DIRECTIONS:
From the listing below, reproduce word for word the part that opens with the line containing "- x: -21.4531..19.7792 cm" and closes with the line containing "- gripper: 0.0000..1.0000"; reproduce nothing else.

TASK MATERIAL:
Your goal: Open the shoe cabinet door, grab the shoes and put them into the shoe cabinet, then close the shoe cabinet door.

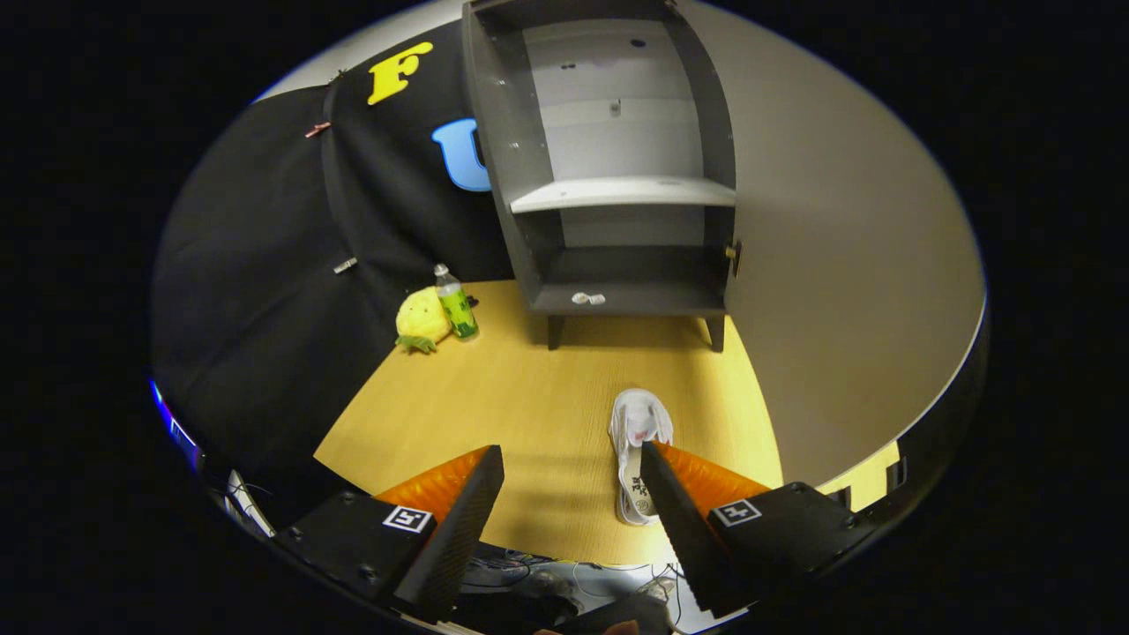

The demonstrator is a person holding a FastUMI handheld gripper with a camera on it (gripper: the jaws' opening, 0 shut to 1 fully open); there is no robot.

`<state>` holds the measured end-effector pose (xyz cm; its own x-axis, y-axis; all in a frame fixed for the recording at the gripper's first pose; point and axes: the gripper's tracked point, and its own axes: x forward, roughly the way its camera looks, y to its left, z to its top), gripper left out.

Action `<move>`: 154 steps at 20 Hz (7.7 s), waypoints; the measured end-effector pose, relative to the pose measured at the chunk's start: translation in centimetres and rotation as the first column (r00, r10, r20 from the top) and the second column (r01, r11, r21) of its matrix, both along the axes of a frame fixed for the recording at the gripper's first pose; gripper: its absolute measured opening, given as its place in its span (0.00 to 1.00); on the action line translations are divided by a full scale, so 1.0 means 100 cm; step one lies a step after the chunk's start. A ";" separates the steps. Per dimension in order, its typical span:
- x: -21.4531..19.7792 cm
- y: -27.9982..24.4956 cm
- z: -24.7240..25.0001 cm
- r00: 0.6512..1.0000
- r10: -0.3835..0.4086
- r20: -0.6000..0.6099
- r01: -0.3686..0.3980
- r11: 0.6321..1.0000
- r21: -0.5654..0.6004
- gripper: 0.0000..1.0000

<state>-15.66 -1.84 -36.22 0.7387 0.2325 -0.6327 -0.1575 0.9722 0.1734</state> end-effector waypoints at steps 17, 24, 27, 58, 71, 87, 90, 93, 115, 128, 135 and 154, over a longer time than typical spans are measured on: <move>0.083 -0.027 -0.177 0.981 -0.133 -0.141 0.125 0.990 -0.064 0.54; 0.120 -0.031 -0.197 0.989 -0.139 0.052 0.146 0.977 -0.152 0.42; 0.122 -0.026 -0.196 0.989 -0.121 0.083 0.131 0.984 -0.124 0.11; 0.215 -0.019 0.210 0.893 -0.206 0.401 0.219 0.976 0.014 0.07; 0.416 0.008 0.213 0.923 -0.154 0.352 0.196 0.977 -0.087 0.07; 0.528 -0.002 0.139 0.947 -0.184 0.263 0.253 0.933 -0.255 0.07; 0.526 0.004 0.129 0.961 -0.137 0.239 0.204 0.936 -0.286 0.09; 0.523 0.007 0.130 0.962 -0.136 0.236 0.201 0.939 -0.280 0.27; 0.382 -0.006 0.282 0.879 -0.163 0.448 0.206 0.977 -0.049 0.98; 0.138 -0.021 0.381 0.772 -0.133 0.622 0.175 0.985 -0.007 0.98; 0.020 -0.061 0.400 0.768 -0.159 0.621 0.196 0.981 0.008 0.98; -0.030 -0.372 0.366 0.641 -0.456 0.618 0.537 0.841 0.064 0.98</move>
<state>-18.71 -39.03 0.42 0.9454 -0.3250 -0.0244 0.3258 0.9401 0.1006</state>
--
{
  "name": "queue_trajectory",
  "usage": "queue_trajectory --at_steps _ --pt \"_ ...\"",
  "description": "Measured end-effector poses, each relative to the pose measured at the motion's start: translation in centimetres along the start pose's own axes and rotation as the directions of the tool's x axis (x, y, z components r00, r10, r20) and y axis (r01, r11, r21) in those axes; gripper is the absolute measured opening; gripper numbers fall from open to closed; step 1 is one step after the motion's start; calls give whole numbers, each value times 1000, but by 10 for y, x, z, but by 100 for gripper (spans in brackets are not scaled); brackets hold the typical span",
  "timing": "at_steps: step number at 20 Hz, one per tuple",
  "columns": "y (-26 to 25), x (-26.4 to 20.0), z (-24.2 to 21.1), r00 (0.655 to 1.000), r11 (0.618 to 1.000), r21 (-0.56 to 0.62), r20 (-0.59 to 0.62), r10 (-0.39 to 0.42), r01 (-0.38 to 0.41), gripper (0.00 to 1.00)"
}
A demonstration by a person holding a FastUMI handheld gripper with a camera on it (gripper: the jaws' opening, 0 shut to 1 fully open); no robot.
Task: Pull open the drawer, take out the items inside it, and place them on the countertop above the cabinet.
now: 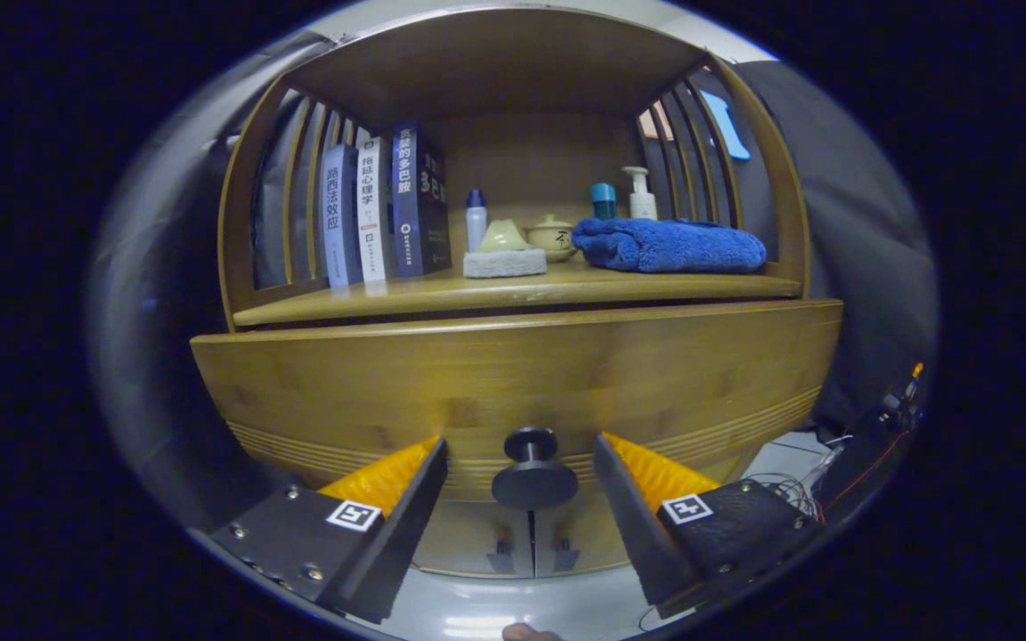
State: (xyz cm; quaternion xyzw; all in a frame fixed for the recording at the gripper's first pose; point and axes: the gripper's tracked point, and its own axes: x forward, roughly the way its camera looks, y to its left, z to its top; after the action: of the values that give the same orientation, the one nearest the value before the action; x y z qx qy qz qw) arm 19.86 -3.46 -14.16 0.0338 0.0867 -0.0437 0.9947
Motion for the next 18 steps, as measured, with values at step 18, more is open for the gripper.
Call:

YOUR RESPONSE:
- x: -21.4531..19.7792 cm
- y: -27.9982..24.4956 cm
- z: -24.7240..25.0001 cm
- r00: 0.6512..1.0000
- r10: -0.3835..0.4086
- r20: -0.6000..0.6099
- r01: -0.3686..0.3980
- r11: 0.6321..1.0000
- r21: -0.5654..0.6004
- gripper: 0.0000..1.0000

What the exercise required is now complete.